Journaliste en France, galérien de plein gré?


PAR MADELEINE JOYE

Il ne fait pas bon être journaliste en France, par les temps qui courent.

En beaucoup d’autres endroits non plus, notez. Mais, à l’inverse de tant de régimes dictatoriaux, la France est censée être un pays démocratique. Sauf que la démocratie ne trouve pas son compte quand la presse ne peut travailler librement – dans les seules limites que lui imposent ses règles déontologiques.

Les fameux «micros du Canard»  – posés en son temps dans les locaux de l’hebdomadaire satirique – relèvent presque du folklore au regard de ce qui se fait aujourd’hui. Rien ne retient les servants du pouvoir quand il s’agit d’intimider, voire de manipuler, les médias pour, en fin de compte, museler l’information. Examen des factures téléphoniques détaillées des journalistes afin de traquer leurs informateurs, cambriolages de rédactions, vols d’ordinateurs… tout est bon pour préserver l’establishment d’une saine curiosité. Et ce n’est qu’un début: selon une information du «Canard», le contre-espionnage n’aurait aucune peine à se brancher directement sur les ordinateurs des personnes visées. Il lui suffit d’en demander les adresses informatiques aux opérateurs – généralement plutôt coopératifs – et le tour est joué. Mails, sites consultés, textes en cours de rédaction, téléphones via skype, le tout livré sur un plateau sans sortir du bureau. Merveilleux!
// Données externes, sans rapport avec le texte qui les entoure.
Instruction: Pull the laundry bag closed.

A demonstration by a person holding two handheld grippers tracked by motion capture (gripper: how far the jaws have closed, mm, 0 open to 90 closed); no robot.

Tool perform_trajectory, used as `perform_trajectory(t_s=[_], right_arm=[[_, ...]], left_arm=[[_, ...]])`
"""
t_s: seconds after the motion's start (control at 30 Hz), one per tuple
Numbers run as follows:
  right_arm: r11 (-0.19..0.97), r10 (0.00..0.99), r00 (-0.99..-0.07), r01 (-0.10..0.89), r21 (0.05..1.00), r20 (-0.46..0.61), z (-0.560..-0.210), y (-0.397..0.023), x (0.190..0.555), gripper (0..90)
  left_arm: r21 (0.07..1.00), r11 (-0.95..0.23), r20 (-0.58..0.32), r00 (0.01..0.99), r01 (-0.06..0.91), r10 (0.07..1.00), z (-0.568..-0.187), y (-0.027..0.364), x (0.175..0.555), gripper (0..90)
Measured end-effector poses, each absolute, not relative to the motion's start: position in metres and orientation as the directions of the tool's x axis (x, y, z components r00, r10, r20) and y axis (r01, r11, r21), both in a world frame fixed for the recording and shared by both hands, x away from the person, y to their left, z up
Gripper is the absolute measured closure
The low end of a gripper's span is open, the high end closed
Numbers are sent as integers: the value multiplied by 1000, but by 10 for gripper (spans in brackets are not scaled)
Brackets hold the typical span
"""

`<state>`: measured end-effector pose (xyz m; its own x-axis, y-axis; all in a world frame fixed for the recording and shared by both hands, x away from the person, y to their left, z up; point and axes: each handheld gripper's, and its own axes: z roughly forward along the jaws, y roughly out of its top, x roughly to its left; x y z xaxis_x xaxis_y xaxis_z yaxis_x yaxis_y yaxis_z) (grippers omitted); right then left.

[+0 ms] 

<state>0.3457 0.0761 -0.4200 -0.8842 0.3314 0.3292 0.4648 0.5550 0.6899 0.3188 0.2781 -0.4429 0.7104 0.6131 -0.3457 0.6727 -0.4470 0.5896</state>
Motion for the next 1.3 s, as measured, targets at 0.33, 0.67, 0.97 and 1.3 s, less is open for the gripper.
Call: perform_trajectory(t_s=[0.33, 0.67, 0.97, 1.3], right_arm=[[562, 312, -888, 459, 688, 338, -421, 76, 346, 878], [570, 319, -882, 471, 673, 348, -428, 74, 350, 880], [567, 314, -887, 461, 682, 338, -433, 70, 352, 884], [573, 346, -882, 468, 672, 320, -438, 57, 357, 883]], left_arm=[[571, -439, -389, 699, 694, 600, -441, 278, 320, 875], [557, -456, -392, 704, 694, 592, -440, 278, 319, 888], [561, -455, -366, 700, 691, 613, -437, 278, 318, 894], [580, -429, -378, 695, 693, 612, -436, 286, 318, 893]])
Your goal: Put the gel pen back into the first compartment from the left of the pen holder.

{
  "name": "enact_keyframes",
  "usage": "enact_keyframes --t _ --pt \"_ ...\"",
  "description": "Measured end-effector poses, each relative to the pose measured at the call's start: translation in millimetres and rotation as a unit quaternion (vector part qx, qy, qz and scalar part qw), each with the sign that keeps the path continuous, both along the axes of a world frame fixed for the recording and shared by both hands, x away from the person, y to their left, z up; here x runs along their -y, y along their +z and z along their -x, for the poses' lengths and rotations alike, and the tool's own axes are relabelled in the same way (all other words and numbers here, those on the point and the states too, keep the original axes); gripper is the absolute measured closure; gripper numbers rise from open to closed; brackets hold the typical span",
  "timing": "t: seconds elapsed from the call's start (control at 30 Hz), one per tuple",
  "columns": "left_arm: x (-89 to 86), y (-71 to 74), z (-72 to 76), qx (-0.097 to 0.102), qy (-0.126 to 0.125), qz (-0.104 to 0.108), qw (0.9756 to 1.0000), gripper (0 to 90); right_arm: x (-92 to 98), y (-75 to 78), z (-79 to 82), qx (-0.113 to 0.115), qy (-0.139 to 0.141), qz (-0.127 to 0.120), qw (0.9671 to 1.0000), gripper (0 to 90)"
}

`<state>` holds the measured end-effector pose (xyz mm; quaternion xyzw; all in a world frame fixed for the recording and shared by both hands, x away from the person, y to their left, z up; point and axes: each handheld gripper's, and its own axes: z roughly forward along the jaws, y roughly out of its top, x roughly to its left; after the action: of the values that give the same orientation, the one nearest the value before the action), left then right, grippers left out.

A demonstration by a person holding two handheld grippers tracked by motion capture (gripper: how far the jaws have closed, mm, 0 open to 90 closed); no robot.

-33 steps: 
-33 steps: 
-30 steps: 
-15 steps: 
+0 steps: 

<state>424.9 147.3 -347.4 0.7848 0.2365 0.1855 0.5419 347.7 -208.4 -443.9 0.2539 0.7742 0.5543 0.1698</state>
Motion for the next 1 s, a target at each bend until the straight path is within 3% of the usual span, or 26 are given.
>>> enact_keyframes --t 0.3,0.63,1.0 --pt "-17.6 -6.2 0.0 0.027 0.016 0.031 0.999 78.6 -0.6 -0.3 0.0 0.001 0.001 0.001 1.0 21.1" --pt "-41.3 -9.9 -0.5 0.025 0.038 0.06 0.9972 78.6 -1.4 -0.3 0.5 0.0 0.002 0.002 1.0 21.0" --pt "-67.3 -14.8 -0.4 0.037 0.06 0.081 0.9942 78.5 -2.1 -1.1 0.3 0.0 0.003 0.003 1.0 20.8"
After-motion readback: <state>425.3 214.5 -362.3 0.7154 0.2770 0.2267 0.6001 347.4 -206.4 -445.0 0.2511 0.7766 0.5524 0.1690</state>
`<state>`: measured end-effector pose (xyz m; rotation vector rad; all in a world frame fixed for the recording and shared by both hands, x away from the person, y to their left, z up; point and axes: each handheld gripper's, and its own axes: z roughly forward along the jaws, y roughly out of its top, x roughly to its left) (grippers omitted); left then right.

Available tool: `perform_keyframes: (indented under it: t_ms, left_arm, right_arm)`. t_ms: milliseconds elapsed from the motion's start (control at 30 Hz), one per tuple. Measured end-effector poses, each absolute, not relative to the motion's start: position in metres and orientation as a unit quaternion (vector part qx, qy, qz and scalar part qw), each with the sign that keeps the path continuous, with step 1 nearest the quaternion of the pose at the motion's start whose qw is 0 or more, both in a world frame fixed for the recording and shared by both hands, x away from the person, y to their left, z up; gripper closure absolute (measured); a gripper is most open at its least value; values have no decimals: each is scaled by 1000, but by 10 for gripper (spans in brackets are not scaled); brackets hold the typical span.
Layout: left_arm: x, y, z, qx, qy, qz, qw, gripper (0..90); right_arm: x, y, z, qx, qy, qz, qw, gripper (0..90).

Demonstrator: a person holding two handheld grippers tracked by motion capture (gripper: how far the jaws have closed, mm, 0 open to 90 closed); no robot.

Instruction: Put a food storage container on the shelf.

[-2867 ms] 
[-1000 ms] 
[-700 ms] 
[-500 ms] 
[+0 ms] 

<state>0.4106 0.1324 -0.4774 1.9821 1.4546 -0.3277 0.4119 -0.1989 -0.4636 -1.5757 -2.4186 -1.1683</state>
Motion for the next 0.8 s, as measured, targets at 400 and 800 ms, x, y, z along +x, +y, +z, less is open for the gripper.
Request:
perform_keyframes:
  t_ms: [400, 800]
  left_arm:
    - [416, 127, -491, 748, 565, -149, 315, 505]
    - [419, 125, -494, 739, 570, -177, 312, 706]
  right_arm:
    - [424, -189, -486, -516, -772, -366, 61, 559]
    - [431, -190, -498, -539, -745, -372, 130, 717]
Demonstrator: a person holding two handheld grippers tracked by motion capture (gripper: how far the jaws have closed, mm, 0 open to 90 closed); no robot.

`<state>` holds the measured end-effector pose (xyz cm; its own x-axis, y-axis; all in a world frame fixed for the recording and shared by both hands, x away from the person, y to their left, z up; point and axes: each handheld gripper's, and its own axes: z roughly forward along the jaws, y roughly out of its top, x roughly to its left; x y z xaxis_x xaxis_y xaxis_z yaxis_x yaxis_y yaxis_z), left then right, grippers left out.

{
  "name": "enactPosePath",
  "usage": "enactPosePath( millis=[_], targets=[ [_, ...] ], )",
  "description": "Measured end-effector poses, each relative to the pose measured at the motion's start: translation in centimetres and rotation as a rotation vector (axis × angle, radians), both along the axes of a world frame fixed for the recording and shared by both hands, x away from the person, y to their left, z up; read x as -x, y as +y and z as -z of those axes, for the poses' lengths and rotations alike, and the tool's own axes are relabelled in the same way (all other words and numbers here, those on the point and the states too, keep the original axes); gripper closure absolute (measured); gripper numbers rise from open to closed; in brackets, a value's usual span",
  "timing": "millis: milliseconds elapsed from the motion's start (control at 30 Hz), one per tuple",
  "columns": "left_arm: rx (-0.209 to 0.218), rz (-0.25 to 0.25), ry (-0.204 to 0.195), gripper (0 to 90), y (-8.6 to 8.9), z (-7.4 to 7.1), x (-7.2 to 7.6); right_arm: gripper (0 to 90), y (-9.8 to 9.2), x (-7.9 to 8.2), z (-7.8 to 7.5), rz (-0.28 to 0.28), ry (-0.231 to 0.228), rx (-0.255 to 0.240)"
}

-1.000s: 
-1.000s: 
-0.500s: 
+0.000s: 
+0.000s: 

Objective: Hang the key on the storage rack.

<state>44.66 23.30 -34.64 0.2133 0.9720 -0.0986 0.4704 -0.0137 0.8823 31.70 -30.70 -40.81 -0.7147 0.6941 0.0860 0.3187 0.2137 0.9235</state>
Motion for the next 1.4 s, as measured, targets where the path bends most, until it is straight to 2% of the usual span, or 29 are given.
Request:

Cette année, dans le classement établi par «Reporters sans frontières», la France a chuté à la 44e place mondiale sous l’angle du respect de la liberté de la presse. C’est grave car, plus que de la protection des journalistes, il en va du droit du public à être informé. Et ce n’est clairement pas une préoccupation majeure en Sarkozye.

Un autre mal, peut-être encore plus grave parce que plus sournois, menace la presse française. Sa trop grande proximité avec le pouvoir. Bien avant d’être élu, Nicolas Sarkozy avait placé ses pions à la tête des médias importants qui n’ont dès lors presque rien à lui refuser. Chroniqueurs virés, journalistes déplacés, responsables dégradés… le président peut tout exiger. Il choisit les personnes qui vont l’interviewer, les traite par-dessus la jambe, les humilie si ça l’amuse. Comme un roitelet avec ses courtisans. Et c’est bien l’impression qu’ils donnent: ils ne se rebiffent pas, se précipitent quand le pouvoir les sonne, acceptent que le président les tutoie, rient complaisamment à ses «saillies» même s’ils en sont les victimes, s’entassent sans rougir dans un char agricole affrété par l’Elysée bref, se comportent en larbins. Le spectacle donné par les Chazal-Pujadas-Denizot aura été, à ce titre, pitoyable. Alignés comme des premiers communiants face au Maître, émerveillés de l’honneur qu’on leur avait fait en les invitant, n’osant pas la moindre question pointue. Comment se sont-ils vus dans la glace le lendemain matin ?

Journaliste en France, c’est plutôt la galère; mais on dirait que certains aiment ça.

Article paru sur le site courant-d’idées.